I watched as she picked up an envelope, an old power bill, and a pen. Three courses-just dinner-nothing could happen she scrawled on the side of it, capping it off with a big exclamation point, then slid the envelope under the sugar bowl, where it would probably remain, forgotten, until one day when she was totally blocked and found it. She left these scribblings all around the house, folded into corners, on the backs of shelves, acting as markers in books. I’d once found one about seals, which later turned out to be a major plot point in Memories of Truro, sticking out of a box of tampons under my sink. I guess you just never knew when inspiration would strike.

“Well, we’re going to La Brea,” I told her, “so it’ll probably just be the one course. Even less chance of it working out.”

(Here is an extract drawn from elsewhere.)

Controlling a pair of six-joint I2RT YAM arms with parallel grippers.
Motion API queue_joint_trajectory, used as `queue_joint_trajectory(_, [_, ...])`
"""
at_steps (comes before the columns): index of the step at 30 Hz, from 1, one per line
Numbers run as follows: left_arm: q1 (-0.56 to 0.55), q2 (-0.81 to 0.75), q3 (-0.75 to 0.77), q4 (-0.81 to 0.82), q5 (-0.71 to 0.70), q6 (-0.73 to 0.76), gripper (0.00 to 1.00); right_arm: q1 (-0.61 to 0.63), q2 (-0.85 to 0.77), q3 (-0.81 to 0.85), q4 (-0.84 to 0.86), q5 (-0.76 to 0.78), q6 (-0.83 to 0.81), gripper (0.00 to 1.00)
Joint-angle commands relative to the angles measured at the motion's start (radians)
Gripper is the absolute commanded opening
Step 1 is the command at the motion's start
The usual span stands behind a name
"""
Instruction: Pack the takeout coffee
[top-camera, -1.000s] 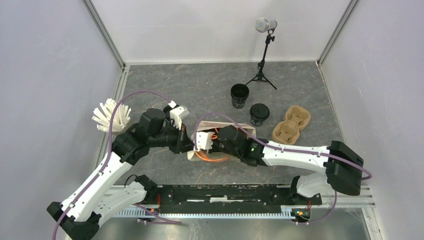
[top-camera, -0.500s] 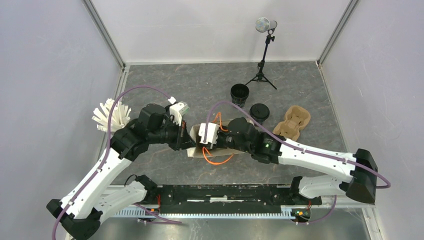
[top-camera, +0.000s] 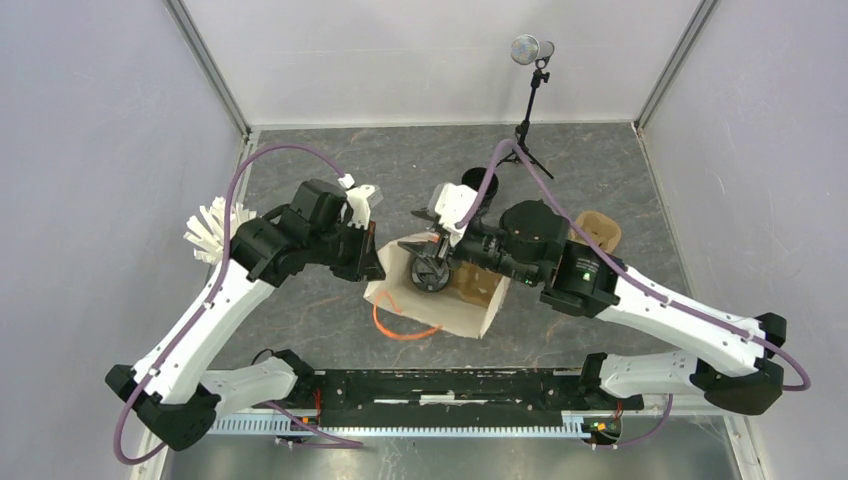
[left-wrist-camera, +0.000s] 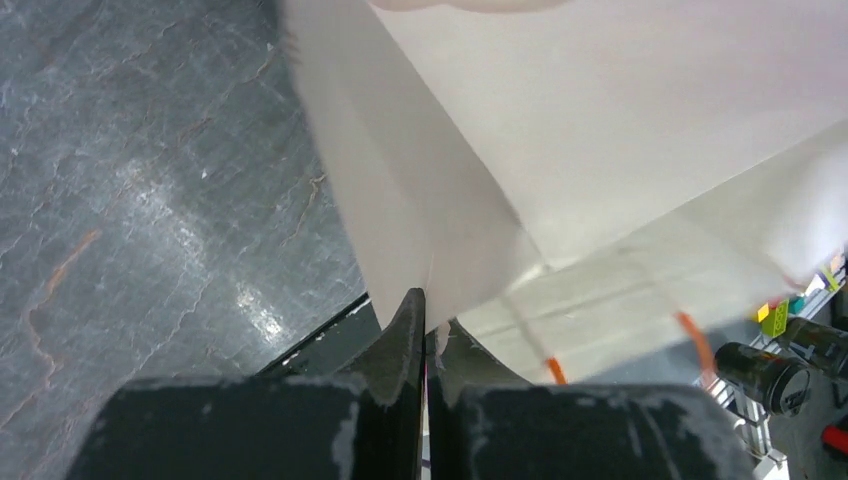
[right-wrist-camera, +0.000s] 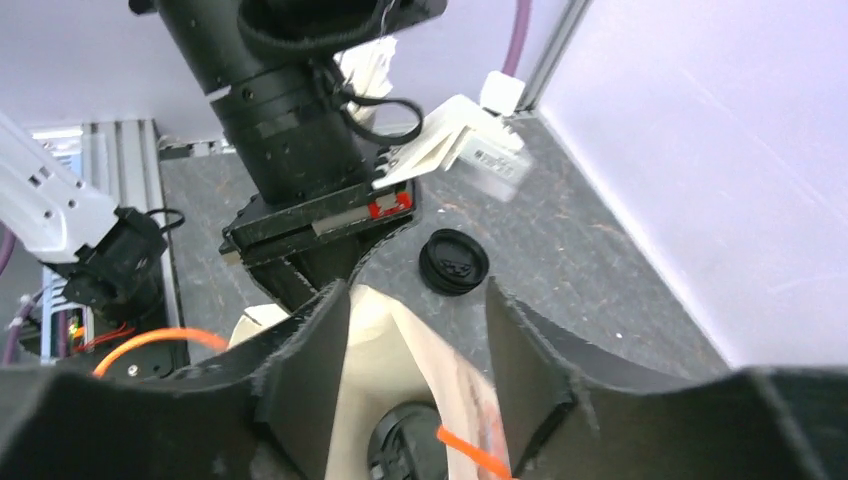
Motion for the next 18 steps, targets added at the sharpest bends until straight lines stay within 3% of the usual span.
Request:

She smiled at me. “You never know, Remy. Love is so unpredictable. Sometimes you’ll know a man for years and then one day, boom! Suddenly you see him in a different way. And other times, it’s that first date, that first moment. That’s what makes it so great.”

“I’m not falling in love with him. It’s just a date,” I said.

“Barbara!” Don yelled. “What did you do with my cuff links?”

“Darling,” she said, turning around again. “I haven’t touched your cuff links.” She sat there, waiting, and when he didn’t say anything else she just shrugged, turning back to me.

“God,” I said, lowering my voice, “I don’t see how you put up with him.”

She smiled, reaching over to brush my hair out of my face. “He’s not so bad.”

“He’s a big baby,” I said. “And the Ensure thing would make me nuts.”

“Maybe it would,” she agreed. “But I love Don. He’s a good man, he’s kind to me. And no relationship is perfect, ever. There are always some ways you have to bend, to compromise, to give something up in order to gain something greater. Yes, Don has habits that try my patience. And I’m sure I have plenty that do the same for him.”